Delaware Court Of Chancery Denies Billion-Dollar Damages In Cigna-Anthem Row
On August 31, 2020, Vice Chancellor J. Travis Laster of the Delaware Court of Chancery ruled that neither Cigna Corporation (“Cigna”) nor Anthem, Inc. (“Anthem”) were entitled to the billions of dollars in damages and fees the parties sought in connection with a failed merger between the two companies (the “Merger”). In Re Anthem-Cigna Merger Litigation, C.A. No. 2017-0114-JTL (Del. Ch. Aug. 31, 2020). After the Department of Justice (“DOJ”) successfully sued to block the Merger, Cigna and Anthem sued each other for expectation damages, and Cigna claimed that it was entitled to a Reverse Termination Fee (“RTF”). In a landmark 306-page opinion, the Court rejected both parties’ claims and denied all recovery, finding that “[e]ach party must bear the losses it suffered as a result of their star-crossed venture.”
In July 2015, Anthem and Cigna—the second and third largest health insurers in the U.S., respectively—entered into an Agreement and Plan of Merger (the “Merger Agreement”) whereby Anthem agreed to purchase Cigna for over $54 billion. The Merger Agreement contained various covenants, including that the parties use “reasonable efforts” to close the Merger (the “Efforts Covenants”) and take “all necessary actions” to avoid any legal impediment to the Merger (the “Regulatory Efforts Covenant”). Before closing, however, the DOJ sued to block the Merger as anticompetitive. In February 2017, the United States District Court for the District of Columbia (the “District Court”) ruled in favor of the DOJ and permanently enjoined the closing, which ruling was affirmed in April 2017. Thereafter, Cigna and Anthem filed various termination notices and injunction orders and ultimately sued each other for expectation damages; the lawsuits were ultimately consolidated before Vice Chancellor Laster.
The ruling first addressed Anthem’s $21.1 billion claim against Cigna for its alleged breach of the Efforts Covenants. Anthem claimed that Cigna breached the Efforts Covenants by engaging in actions intended to “derail” the Merger. The Court observed that while Cigna’s executive leadership team (“Cigna ELT”) initially favored the Merger, when Anthem began reducing Cigna’s planned post-merger role, the Cigna ELT acted “definitively against the Merger,” obstructing Anthem’s efforts to line up divestitures to address the DOJ’s concerns, opposing mediation, and undermining Anthem’s defenses in the DOJ suit in a manner “so obvious that the District Court described it as the ‘elephant in the courtroom.’” The Court found that these actions amounted to a breach of the Efforts Covenants merger.
The Court nevertheless ruled that Anthem could not recover expectation damages against Cigna because Anthem failed to establish that Cigna’s anti-Merger actions actually affected the DOJ or the outcome in the DOJ suit.
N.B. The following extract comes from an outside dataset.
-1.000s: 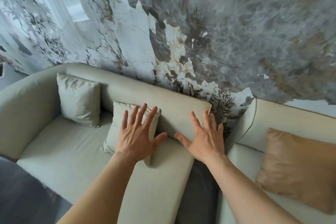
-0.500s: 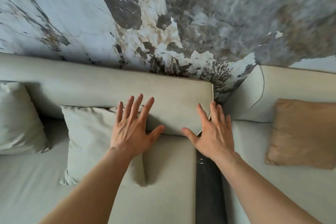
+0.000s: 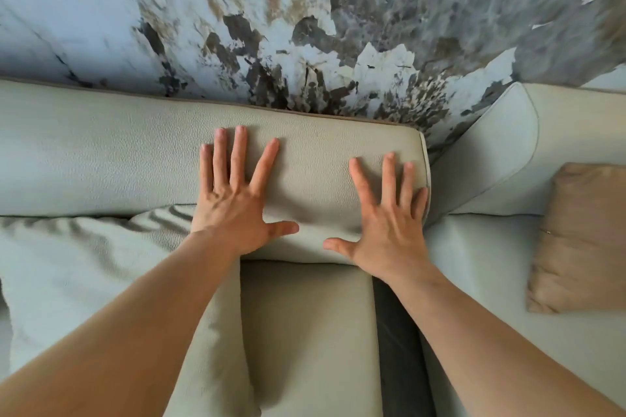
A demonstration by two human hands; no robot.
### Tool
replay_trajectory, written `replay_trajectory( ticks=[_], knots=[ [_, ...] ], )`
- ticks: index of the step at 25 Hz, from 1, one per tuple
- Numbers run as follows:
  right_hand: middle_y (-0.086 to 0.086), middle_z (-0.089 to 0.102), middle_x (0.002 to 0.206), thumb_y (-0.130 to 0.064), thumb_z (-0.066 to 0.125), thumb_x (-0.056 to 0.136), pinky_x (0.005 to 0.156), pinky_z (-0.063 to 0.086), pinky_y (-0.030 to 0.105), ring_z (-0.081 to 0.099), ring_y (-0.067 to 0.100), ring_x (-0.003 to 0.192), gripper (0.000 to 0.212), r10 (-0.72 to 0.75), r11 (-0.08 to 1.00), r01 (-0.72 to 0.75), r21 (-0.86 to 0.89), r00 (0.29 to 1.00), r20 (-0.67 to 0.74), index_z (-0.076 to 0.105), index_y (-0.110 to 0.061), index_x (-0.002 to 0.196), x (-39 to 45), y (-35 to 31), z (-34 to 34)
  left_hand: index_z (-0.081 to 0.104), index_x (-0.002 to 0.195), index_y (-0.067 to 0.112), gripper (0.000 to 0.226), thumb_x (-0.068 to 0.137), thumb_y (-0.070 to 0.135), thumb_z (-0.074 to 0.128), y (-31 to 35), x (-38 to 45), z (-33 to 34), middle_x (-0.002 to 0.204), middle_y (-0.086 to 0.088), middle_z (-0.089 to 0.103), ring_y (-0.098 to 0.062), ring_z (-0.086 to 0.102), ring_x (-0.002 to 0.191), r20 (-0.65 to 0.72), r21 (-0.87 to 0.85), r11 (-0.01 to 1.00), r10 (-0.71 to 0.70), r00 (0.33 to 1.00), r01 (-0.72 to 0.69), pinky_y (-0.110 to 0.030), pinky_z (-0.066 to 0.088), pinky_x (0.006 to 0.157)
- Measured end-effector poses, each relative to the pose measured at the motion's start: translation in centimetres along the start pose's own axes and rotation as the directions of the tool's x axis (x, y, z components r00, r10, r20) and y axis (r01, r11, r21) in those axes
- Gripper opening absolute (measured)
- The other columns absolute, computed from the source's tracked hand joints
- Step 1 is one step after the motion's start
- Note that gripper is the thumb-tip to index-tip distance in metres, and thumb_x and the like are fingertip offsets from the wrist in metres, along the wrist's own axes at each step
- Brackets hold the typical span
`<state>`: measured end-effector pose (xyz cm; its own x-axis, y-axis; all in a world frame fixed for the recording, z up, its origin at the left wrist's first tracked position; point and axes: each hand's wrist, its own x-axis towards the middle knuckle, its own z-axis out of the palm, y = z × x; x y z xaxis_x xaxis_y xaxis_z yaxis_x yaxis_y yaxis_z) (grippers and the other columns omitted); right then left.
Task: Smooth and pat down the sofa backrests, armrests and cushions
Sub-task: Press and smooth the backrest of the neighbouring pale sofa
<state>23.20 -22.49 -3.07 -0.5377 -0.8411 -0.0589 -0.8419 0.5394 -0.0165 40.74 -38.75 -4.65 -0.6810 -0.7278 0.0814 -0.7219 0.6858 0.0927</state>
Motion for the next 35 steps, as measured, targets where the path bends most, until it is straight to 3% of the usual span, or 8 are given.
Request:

In other words, the Court found that Cigna proved, by a preponderance of the evidence, that even if it had fulfilled its obligations under the Efforts Covenants, the DOJ would have still successfully pursued an injunction to block the Merger.
Next, the Court turned to Cigna’s $14.7 billion claim that Anthem breached its obligations under the Regulatory Efforts Covenant. Cigna argued that Anthem’s plans and efforts to obtain antitrust clearance were inadequate to satisfy this covenant. The Court disagreed, ruling that Anthem chose a sound strategy to obtain regulatory approval and met its obligations under the Regulatory Efforts Covenant in pursuing that plan. The Court further ruled that even if Anthem had not, Cigna could not recover damages because the Merger Agreement “extinguished any liability on the part of any party” upon termination, except for damages for “Willful Breach,” which Cigna had not proven.
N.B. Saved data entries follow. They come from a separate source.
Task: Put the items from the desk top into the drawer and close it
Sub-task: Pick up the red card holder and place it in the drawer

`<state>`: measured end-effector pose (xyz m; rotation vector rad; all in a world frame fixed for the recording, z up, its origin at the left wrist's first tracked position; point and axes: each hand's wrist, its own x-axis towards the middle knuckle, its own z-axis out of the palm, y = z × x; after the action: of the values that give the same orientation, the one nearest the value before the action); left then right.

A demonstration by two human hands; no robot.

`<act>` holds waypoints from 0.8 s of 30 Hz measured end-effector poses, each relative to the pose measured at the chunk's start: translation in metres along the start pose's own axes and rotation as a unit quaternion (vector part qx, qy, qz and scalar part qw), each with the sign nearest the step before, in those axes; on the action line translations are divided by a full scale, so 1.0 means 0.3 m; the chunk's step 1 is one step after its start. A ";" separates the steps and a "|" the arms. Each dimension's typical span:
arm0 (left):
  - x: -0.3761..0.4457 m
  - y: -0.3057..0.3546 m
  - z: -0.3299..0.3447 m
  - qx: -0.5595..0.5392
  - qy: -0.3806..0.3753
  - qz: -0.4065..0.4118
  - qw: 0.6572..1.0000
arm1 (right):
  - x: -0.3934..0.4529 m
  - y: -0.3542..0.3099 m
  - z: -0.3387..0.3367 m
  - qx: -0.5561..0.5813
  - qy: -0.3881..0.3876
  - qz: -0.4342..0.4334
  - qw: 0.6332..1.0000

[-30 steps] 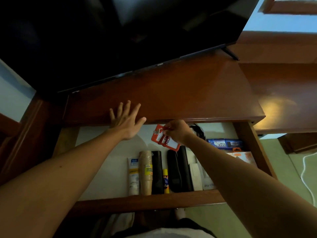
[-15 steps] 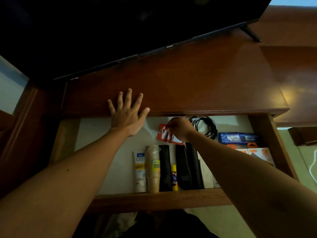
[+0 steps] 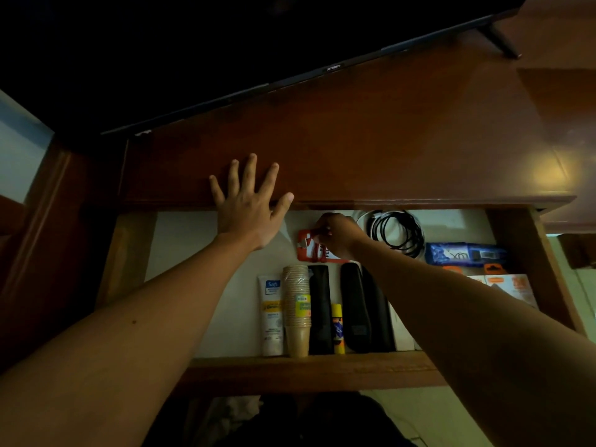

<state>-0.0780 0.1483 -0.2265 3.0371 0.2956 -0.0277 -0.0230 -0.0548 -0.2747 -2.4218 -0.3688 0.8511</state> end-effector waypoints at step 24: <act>-0.003 -0.002 -0.003 -0.002 -0.005 0.004 1.000 | -0.036 0.058 0.023 -0.109 0.052 0.004 0.993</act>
<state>-0.0789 0.1490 -0.2257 3.0329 0.2837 -0.0416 -0.0342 -0.0707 -0.2838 -2.6580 -0.4335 0.7174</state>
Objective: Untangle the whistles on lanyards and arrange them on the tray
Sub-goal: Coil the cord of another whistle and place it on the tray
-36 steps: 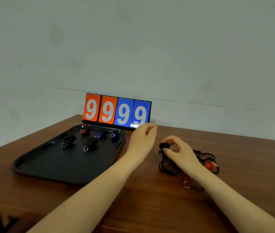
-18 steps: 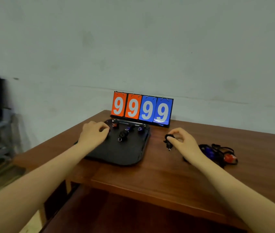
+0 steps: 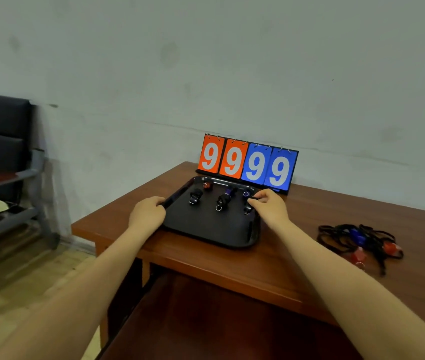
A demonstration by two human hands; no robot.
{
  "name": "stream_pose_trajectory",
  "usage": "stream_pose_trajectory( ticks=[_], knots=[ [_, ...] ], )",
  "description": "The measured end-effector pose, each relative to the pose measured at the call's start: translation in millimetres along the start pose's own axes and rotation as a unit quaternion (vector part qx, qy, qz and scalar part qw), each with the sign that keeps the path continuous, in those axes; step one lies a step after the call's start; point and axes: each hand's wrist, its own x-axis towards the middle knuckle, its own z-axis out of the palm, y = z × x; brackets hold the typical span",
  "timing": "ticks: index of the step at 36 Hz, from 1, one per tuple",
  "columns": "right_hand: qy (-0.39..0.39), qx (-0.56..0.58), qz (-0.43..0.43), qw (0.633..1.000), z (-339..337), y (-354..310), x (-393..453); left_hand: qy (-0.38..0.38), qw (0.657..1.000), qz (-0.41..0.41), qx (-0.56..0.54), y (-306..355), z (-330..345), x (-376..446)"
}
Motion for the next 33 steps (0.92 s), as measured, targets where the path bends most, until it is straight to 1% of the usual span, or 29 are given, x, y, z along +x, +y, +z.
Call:
stream_pose_trajectory(
  ticks=[5,9,12,15,19,23,27,29,31,33],
  knots=[
    [-0.024,-0.043,0.01,0.999,12,6,15,0.019,1.0,0.008,-0.012,2,3,-2],
    [-0.03,-0.026,0.015,0.999,20,12,20,0.027,1.0,0.014,-0.008,1,3,-1],
    [-0.016,0.004,0.005,1.0,23,14,22,0.03,0.999,0.018,-0.004,-1,3,0],
    [0.014,0.03,0.001,0.999,23,18,22,0.03,0.999,0.025,0.001,-1,3,-1],
    [0.048,0.053,0.033,0.997,19,22,12,0.023,0.999,0.033,0.003,-1,2,-2],
    [0.044,0.076,0.054,0.995,10,13,-16,0.026,0.998,0.048,0.019,-3,0,-4],
    [0.015,0.073,0.035,0.997,-12,4,-67,0.096,0.985,0.12,0.075,4,-1,-21],
    [-0.009,0.069,0.026,0.997,-31,7,-95,0.113,0.969,0.182,0.125,15,4,-35],
    [-0.025,0.063,0.009,0.998,-52,12,-119,0.109,0.953,0.225,0.171,27,11,-49],
    [-0.034,0.029,-0.027,0.999,-79,19,-137,0.085,0.951,0.25,0.162,47,24,-65]
  ],
)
Finally, the Court rejected Cigna’s claim that Anthem was required to pay a $1.8 billion RTF. The Merger Agreement obligated Anthem to pay the RTF if Cigna exercised its right to terminate the Merger Agreement following expiration of the termination date (April 30, 2017) (the “Temporal Termination Right”). Cigna argued that it exercised the Temporal Termination Right by providing notices of termination on February 14, 2017 and May 12, 2017. The Court deemed the February notice ineffective because it occurred before the Termination Date expired and was issued at a time when Anthem had a temporary restraining order preventing Cigna’s termination, which was not lifted until May 12, 2017. The Court also found Cigna’s May 12 notice was ineffective because Anthem had properly terminated the Merger due to Cigna’s breach of the Efforts Covenants just before Cigna’s termination notice was received. Accordingly, “there was no longer a Merger Agreement in place to provide for the payment of the Reverse Termination Fee,” and the Court ruled that Anthem need not pay the RTF.